═════ PROVIDED INFORMATION

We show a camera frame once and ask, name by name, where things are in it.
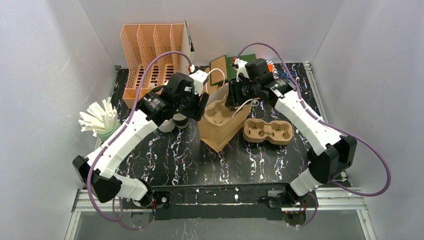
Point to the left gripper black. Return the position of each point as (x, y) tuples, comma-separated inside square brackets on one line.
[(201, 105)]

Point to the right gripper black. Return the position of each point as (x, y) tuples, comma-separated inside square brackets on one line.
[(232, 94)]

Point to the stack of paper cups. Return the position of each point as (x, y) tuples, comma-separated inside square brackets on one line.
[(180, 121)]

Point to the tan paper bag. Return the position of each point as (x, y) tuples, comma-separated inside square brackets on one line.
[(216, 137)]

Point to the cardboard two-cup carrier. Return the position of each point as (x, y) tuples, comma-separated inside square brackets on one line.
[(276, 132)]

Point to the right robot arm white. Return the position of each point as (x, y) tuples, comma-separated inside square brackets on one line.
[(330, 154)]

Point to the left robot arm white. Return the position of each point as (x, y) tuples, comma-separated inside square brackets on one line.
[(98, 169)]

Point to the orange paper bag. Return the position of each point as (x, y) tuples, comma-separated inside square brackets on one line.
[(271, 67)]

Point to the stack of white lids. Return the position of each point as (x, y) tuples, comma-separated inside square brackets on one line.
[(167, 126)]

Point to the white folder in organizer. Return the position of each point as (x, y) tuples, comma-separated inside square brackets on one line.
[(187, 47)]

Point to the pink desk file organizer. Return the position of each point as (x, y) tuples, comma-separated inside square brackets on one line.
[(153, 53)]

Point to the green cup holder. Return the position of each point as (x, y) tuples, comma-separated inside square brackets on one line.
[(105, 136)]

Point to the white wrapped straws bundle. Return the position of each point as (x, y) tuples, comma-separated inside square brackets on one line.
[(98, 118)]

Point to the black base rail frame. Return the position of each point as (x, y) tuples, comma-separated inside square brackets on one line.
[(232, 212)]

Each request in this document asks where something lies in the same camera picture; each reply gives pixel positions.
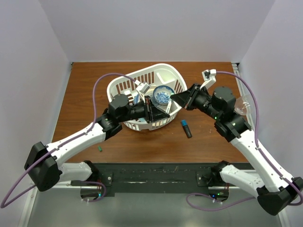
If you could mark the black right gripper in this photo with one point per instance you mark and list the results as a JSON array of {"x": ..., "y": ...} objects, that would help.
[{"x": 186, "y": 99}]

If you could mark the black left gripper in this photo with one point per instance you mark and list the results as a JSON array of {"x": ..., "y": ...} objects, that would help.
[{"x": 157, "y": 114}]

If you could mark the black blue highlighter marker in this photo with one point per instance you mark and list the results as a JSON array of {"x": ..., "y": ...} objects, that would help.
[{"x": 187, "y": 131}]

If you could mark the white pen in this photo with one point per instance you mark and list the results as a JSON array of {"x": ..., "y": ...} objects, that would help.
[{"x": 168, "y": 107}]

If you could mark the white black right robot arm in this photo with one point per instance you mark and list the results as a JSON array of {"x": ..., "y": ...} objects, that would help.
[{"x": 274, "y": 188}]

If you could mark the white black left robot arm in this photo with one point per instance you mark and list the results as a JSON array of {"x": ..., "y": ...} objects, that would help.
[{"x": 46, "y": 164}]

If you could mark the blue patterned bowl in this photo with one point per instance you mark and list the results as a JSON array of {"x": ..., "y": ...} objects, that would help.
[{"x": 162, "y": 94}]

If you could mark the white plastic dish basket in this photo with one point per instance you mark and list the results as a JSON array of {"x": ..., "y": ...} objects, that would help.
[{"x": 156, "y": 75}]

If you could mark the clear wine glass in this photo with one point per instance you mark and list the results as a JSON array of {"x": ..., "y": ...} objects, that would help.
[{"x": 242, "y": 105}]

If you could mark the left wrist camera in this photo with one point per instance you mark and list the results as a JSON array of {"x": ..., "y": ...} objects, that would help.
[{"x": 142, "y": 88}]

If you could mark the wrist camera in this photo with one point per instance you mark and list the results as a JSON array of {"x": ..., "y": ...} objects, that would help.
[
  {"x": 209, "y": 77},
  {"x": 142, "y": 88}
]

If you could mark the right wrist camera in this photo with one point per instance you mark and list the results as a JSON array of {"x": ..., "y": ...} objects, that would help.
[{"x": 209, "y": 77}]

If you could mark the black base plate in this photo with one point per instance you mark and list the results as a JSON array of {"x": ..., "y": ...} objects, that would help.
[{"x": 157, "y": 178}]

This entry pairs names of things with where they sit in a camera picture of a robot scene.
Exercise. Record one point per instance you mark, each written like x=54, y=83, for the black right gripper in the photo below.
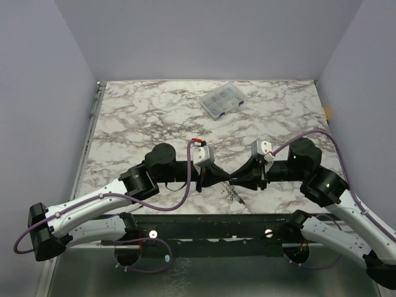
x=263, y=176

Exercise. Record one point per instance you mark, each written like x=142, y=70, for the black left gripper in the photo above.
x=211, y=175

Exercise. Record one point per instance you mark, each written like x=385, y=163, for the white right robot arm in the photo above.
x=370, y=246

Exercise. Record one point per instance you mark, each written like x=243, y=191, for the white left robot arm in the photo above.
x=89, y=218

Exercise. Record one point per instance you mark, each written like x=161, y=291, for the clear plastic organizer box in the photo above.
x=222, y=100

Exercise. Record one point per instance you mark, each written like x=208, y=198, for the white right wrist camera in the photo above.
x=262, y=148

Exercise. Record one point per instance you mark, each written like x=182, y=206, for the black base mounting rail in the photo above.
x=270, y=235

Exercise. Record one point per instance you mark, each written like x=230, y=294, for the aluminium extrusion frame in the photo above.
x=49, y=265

══════════
═════ PROVIDED INFORMATION

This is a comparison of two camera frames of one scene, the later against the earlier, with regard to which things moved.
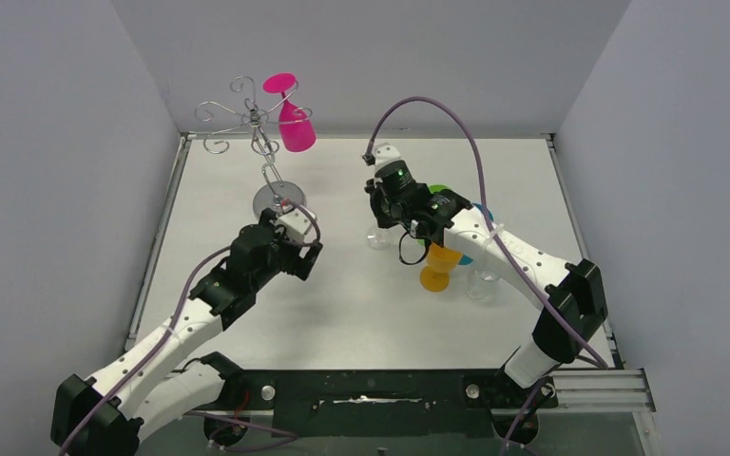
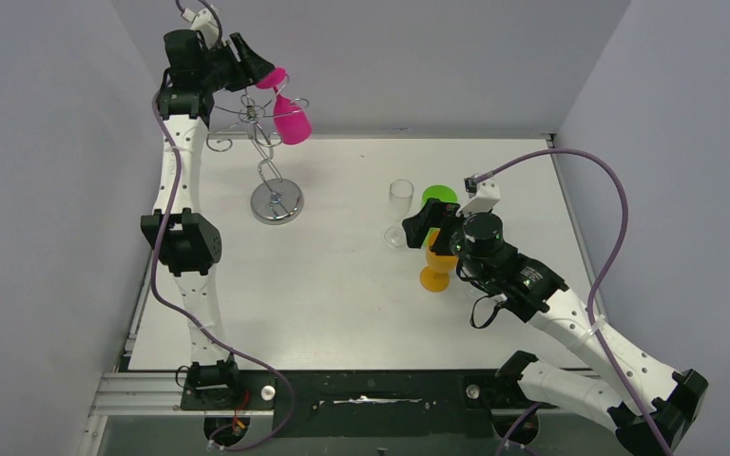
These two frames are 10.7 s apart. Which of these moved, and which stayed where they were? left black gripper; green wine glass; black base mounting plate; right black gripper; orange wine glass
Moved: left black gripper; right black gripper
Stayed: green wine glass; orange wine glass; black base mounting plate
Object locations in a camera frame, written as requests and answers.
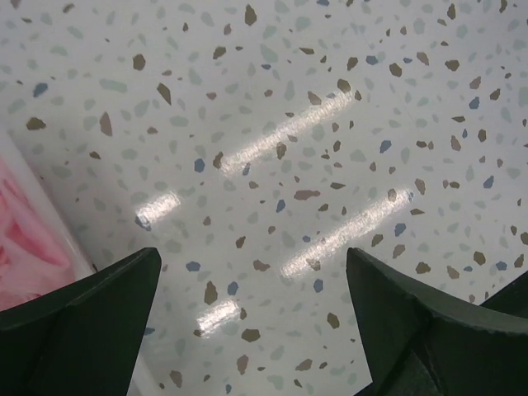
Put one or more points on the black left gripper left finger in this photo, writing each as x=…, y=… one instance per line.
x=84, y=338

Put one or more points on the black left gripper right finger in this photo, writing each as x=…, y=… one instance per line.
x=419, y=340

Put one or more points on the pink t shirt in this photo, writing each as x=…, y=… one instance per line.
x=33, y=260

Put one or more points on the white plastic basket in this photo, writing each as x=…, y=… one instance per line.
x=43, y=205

══════════
═════ PROVIDED INFORMATION

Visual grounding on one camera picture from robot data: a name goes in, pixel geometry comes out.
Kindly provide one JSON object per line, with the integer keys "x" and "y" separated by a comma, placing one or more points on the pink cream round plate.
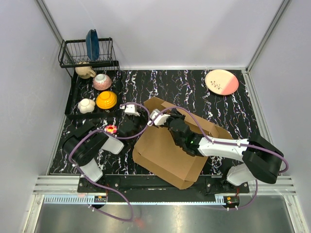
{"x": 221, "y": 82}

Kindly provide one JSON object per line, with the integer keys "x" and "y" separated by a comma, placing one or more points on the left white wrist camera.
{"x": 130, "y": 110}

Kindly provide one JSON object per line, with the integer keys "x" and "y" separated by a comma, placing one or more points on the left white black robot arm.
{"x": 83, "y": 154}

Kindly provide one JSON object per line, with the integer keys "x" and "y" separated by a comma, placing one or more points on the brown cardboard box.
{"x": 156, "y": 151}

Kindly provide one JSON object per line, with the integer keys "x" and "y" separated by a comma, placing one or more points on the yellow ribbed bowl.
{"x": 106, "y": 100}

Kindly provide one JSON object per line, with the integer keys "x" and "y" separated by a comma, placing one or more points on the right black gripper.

══════════

[THE PROBLEM] When a line in the listing has the string "scene" in it, return that line.

[SOLUTION TO THIS TASK]
This entry pairs names of things with where they sit in a camera picture of a robot scene.
This is a comparison of two camera frames of one scene, the later against the earlier, with regard to which things moved.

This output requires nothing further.